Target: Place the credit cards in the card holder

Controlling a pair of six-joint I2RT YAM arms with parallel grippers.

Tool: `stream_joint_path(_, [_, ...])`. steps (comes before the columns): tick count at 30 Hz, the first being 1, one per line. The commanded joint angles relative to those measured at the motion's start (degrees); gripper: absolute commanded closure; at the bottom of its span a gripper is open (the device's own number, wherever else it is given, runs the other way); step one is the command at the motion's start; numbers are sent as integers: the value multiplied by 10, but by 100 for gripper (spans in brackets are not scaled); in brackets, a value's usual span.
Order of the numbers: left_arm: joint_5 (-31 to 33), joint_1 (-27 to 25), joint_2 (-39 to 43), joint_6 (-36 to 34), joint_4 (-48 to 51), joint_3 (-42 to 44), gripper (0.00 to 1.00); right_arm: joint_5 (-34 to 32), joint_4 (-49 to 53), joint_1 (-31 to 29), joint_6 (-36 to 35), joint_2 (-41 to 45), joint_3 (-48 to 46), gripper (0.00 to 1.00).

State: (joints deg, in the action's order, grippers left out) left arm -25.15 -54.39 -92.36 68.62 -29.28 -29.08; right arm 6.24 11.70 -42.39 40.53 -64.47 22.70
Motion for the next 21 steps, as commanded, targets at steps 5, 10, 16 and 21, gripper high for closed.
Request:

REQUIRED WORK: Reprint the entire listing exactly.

WRITTEN RESPONSE:
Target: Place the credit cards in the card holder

Controlling a pair of six-joint I2RT YAM arms with parallel grippers.

Tool: `stream_joint_path(_, [_, ...])`. steps (comes before the columns): tick count at 30 Hz, the first being 1, one per line. The commanded joint angles relative to those measured at the motion's start (degrees); gripper: absolute commanded closure; at the bottom of its span a gripper is open (the device's own number, wherever else it is given, runs the other way); step one is the command at the motion's start; numbers are sent as integers: the value multiplied by 10, but by 100 for gripper (spans in brackets are not scaled); in brackets, a value's usual span.
Order of the numbers: left_arm: joint_5 (-31 to 33), joint_1 (-27 to 25), joint_2 (-39 to 43), joint_6 (-36 to 34), joint_4 (-48 to 51), joint_3 (-42 to 44), gripper (0.00 to 1.00); right_arm: joint_5 (-34 to 32), joint_4 (-49 to 53), joint_1 (-31 to 29), joint_6 (-36 to 35), joint_2 (-41 to 45), joint_3 (-48 to 46), gripper (0.00 to 1.00).

State: (joints deg, in the action's order, grippers left out) left arm -25.15 -54.39 -92.36 68.62 -29.28 -29.08; right arm 6.24 11.70 -42.39 40.53 -64.47 22.70
Motion for the next 21 steps, as commanded, targets at steps 5, 10, 16 and 21, gripper high for closed.
Request:

The exercise is done, and no more output is needed.